到底是什麼原因呢?難道是我太操之過急了?不應該啊!虞江承百密而一疏的是沒有想到青春時期的少女都是靦腆而內斂的,就像熬粥一樣,只有用慢火慢慢煎熬,這樣的粥才是最稠最香的。陳雅靜確實是怕見他,害不害怕與敢不敢是兩回事。
既然被放了鴿子,再去糾結它也是沒有任何意義,虞江承是個拿得起放得下的人。
他騎著自行車晃晃悠悠地往家裡趕,路過一個巷子,不知從何處跳出一個高個子的男子,手裡正持著一柄小刀。與此同時,身後也從黑暗中走出一名差不多身高的男子,也是一手握著一柄小刀。不用想就知道,這是遭人打劫了。
這時候的治安沒有那麼好,打劫偷盜還是很常見的,虞江承沒想到自己為了走捷徑,竟然會遇到兩個打劫的流氓。之所以叫這種人為流氓,是因為他們並不是所謂真正意義上的劫匪,他們充其量也就是一些不三不四的社會青年,手頭沒有錢花,又不懂得去賺錢,自然就只有靠干這行混日子,而且他們最喜歡去打劫一些學生,因為這些學生身上總會帶些錢,沒有反抗能力,更重要的是這些學生即便被搶了錢也不會說出來。
虞江承雖然樣子像是學生,但是內心早就是個三十多歲的青年,眼前的這兩位怎麼看都只有二十齣頭,對他來說還嫩了點。但是,他們手上的小刀還是讓虞江承多了點心眼,畢竟刀劍無眼,如果不小心捅傷了自己,豈不是因小失大?
面前的男青年陰陰地說道:「小子,把身上的錢留下,就放你走。」
虞江承突然有了想搏一搏的念頭,假裝害怕地說道:「這位大哥,有話好好說,你要錢是吧,來,都給你。」他往褲兜里摸了摸,男青年以為碰到了個好欺負的綿羊,就放鬆了警惕,幾個跨步就到了虞江承的身旁。
就在他接近的一剎那,虞江承重重地揮出左拳,朝他的下腹猛抽過去。男青年哪裡想到面前的軟弱的學生會起了反抗,躲不及防,下腹被重重地擊上了一拳。
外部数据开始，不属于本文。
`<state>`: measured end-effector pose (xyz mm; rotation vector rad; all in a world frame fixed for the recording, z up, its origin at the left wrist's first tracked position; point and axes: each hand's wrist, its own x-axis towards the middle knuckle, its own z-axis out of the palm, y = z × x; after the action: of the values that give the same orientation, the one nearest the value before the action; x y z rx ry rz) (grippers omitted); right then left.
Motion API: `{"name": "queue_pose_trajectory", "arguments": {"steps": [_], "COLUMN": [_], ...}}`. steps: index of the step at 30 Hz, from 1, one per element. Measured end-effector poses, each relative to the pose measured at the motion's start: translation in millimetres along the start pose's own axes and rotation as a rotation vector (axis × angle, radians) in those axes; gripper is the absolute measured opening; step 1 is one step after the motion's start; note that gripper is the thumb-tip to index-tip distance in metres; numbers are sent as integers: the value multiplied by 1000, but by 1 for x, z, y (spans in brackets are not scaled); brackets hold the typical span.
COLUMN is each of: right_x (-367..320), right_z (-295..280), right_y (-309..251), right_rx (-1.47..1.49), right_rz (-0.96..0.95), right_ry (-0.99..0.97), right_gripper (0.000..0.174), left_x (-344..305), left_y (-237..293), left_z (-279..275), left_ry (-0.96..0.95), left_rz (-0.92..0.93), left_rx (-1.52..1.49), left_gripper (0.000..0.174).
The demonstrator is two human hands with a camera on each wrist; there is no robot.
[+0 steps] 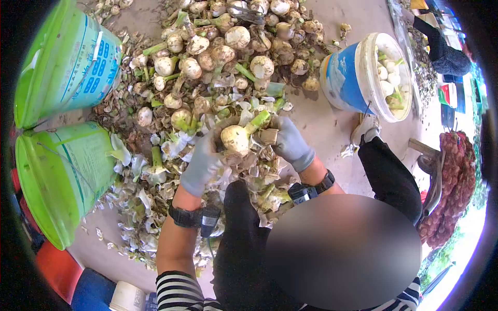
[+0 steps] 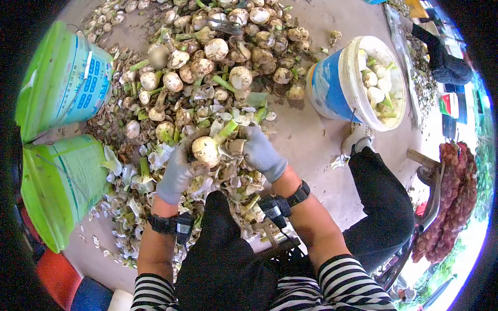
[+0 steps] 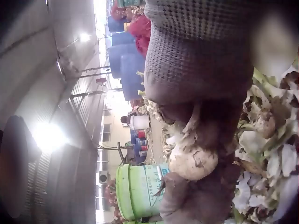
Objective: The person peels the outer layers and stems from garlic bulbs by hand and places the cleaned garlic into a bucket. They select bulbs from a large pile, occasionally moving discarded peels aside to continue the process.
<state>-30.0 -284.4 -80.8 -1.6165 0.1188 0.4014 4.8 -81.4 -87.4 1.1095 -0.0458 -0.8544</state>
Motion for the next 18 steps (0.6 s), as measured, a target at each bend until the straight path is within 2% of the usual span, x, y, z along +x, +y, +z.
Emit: {"name": "queue_pose_trajectory", "arguments": {"steps": [1,2,4,5,7,8,9,11,12,15,18], "right_x": [-1,-2,1,3,6,5,3,1,0,-7,-5], "right_z": [1,2,12,16,12,6,4,3,2,4,20], "right_y": [-5,-7,-2,1,5,3,3,16,21,14,-7], "right_rx": [49,98,131,164,109,68,30,59,84,60,192], "right_rz": [23,47,14,-23,-9,-47,-83,-19,43,-39,-8], "right_ry": [-5,-10,43,99,118,45,-26,0,23,72,163], "right_gripper": [27,28,28,28,26,25,25,24,24,26,24], "left_x": [0,1,3,3,2,-1,-2,-5,-6,-5,1], "left_y": [-3,-5,-12,-15,-17,-18,-18,-15,-13,-17,-19], "left_z": [-1,-1,0,0,0,0,-2,-5,-1,4,6], "left_ry": [-10,-10,48,46,46,55,56,-7,18,30,7], "left_rz": [-12,-12,106,104,17,-41,-44,-100,-46,40,100], "left_rx": [-139,-139,141,138,-25,-190,-189,-217,-35,-158,-53], "left_gripper": [83,83,84,84,84,82,82,82,82,83,83]}}
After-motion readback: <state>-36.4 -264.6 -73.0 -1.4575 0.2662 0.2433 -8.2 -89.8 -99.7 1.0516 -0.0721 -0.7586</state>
虞江承看似輕飄飄的拳頭,卻威力巨大,男青年只覺得下腹被大鎚子打中,整個人都飛了起來,重重地撞到了遠處的牆壁上,隨後跌落到地上,一動不動,估計是暈厥過去了。
這下輪到虞江承詫異了,他哪裡想到自己這蓄力的一擊會有如此威猛的力量,但是此時容不得他多想,因為在他的身後還站著另外一名流氓。
另外一名男青年見自己的同夥被虞江承一拳打暈了,一時亂了陣腳,也不知哪裡來的膽量,他竟然直接沖向虞江承,那些不能傷及性命的想法早就丟到腦後去了。
虞江承早就有所準備,一個閃身躲過了男青年的攻勢,右腳往前跨了一步,左拳緊隨而上,整個動作流暢得和練過似得。這一季拳頭也是不偏不倚地擊打在男青年的臉上,男青年還未發出一句聲響,噴出一大口的唾沫,整個人後仰躺倒了地上。
虞江承傻傻地看著自己的左手,露出了一絲頗為神秘的笑容。